The answer should be an exact repeat of the stretch of material below from the line containing "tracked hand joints" through the line containing "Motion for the".

INFORMATION PROVIDED Block Start

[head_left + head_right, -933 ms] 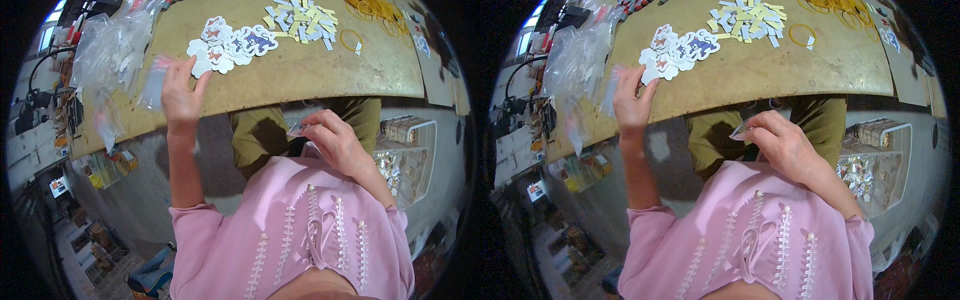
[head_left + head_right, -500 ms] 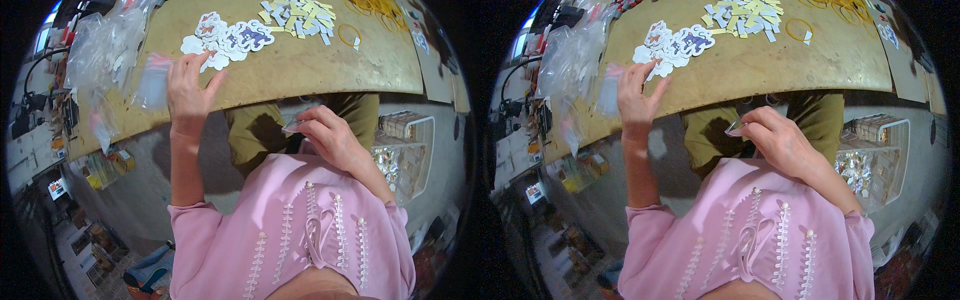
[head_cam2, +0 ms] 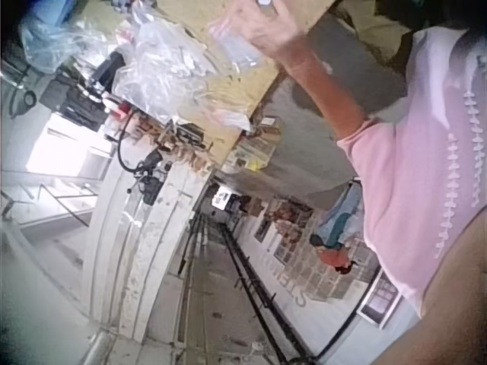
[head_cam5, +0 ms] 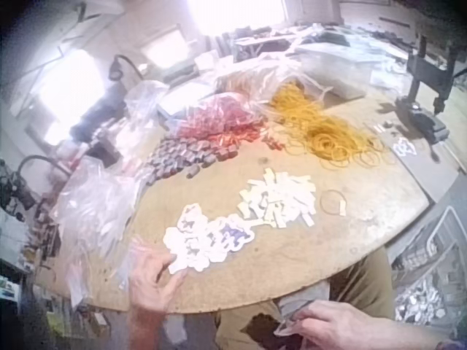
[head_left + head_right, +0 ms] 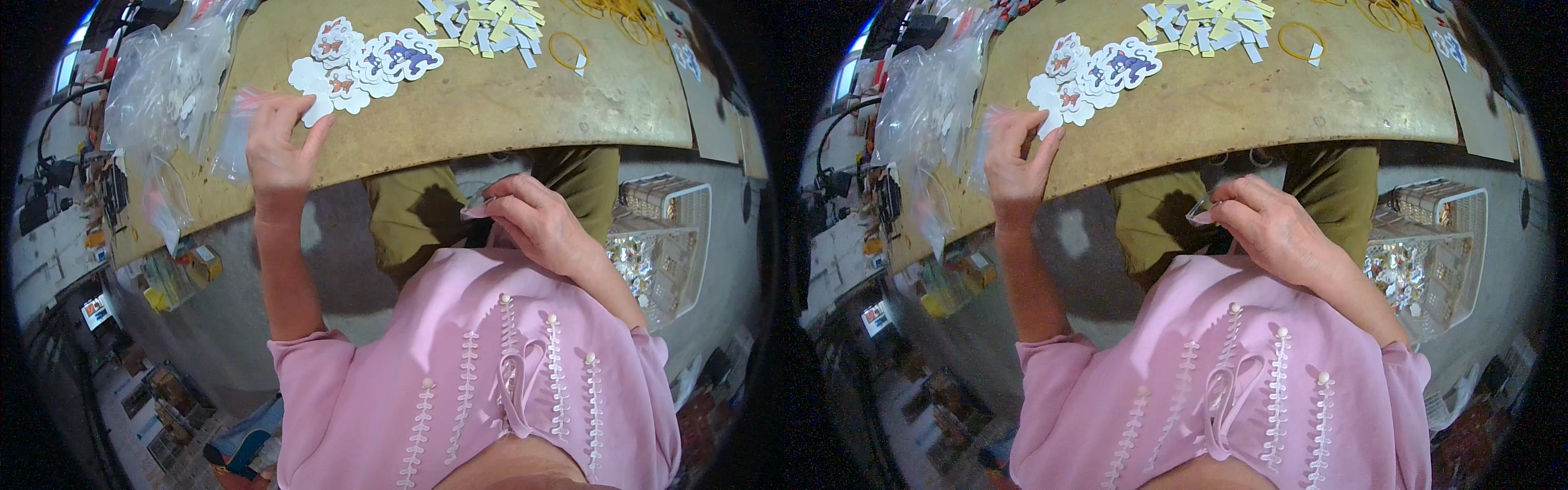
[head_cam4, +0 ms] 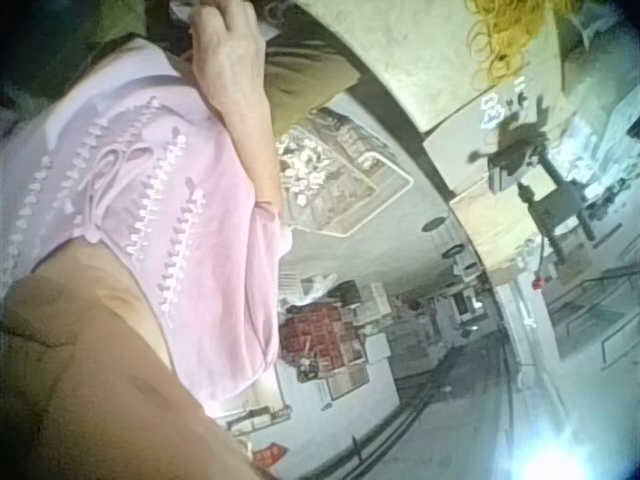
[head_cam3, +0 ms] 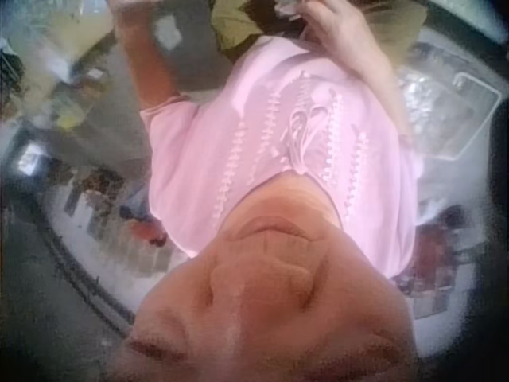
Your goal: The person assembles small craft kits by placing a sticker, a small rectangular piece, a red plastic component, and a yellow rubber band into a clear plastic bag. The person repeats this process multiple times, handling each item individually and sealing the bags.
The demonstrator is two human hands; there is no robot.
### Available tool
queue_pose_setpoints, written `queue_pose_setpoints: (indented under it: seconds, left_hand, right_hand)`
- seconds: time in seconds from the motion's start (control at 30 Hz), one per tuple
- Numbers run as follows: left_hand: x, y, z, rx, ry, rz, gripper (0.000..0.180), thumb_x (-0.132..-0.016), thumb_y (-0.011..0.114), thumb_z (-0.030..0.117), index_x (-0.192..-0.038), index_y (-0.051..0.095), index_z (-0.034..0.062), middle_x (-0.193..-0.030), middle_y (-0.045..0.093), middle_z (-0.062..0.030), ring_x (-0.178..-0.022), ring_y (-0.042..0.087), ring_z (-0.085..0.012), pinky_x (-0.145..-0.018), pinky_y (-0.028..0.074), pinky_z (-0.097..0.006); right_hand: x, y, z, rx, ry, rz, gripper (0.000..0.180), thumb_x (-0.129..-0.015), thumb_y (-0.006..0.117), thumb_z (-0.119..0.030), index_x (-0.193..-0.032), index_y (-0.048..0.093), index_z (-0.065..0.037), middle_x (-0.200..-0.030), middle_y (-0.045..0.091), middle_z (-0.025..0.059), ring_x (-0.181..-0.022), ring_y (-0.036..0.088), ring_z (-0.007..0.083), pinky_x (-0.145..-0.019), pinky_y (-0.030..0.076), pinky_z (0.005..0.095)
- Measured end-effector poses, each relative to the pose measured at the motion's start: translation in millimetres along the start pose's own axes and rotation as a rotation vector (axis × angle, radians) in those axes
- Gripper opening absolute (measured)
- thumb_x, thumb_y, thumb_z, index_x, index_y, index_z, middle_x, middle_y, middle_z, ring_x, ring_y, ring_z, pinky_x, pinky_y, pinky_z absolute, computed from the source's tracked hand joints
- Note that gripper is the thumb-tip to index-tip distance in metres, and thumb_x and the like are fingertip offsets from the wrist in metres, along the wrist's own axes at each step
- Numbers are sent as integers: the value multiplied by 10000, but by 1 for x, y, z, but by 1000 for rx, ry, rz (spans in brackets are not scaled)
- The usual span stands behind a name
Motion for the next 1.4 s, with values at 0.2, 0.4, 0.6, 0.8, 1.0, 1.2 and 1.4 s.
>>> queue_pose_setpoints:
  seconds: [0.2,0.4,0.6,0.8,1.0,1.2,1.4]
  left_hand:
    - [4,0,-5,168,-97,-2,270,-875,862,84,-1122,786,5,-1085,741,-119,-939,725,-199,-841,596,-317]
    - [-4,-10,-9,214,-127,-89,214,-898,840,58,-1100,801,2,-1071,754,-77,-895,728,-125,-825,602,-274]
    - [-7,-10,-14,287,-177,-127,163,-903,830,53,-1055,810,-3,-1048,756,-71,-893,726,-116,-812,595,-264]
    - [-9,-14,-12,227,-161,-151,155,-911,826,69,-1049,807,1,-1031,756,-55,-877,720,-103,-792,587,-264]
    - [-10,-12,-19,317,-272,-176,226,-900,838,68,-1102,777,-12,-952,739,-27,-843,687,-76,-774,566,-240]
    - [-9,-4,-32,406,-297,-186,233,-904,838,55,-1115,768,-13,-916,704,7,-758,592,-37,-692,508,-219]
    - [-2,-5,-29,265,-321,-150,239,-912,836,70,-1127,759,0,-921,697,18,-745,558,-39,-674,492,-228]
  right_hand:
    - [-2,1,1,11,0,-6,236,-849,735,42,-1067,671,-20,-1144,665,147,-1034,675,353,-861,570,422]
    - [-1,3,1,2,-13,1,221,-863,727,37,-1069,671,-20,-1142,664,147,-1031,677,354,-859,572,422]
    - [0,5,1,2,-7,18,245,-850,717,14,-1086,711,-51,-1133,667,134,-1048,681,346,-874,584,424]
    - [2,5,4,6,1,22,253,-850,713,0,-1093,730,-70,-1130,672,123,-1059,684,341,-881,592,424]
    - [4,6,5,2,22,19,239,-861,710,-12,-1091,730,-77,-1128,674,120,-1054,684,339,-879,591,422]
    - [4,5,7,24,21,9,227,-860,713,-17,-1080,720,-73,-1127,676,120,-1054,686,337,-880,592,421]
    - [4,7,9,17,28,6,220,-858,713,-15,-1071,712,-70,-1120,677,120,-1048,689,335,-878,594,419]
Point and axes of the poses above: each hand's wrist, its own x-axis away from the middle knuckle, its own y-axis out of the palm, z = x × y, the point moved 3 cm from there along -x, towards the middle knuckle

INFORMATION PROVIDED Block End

SOLUTION
- thumb_x, thumb_y, thumb_z, index_x, index_y, index_z, middle_x, middle_y, middle_z, ring_x, ring_y, ring_z, pinky_x, pinky_y, pinky_z absolute, computed from the source's tracked hand joints
- Note that gripper is the thumb-tip to index-tip distance in metres, and thumb_x and the like are fingertip offsets from the wrist in metres, along the wrist's own axes at each step
- Numbers are sent as integers: the value multiplied by 10000, but by 1 for x, y, z, but by 1000 for rx, ry, rz (spans in brackets are not scaled)
- The usual span stands behind a name
Motion for the next 1.4 s, with values at 0.2, 0.4, 0.6, 0.8, 1.0, 1.2 and 1.4 s.

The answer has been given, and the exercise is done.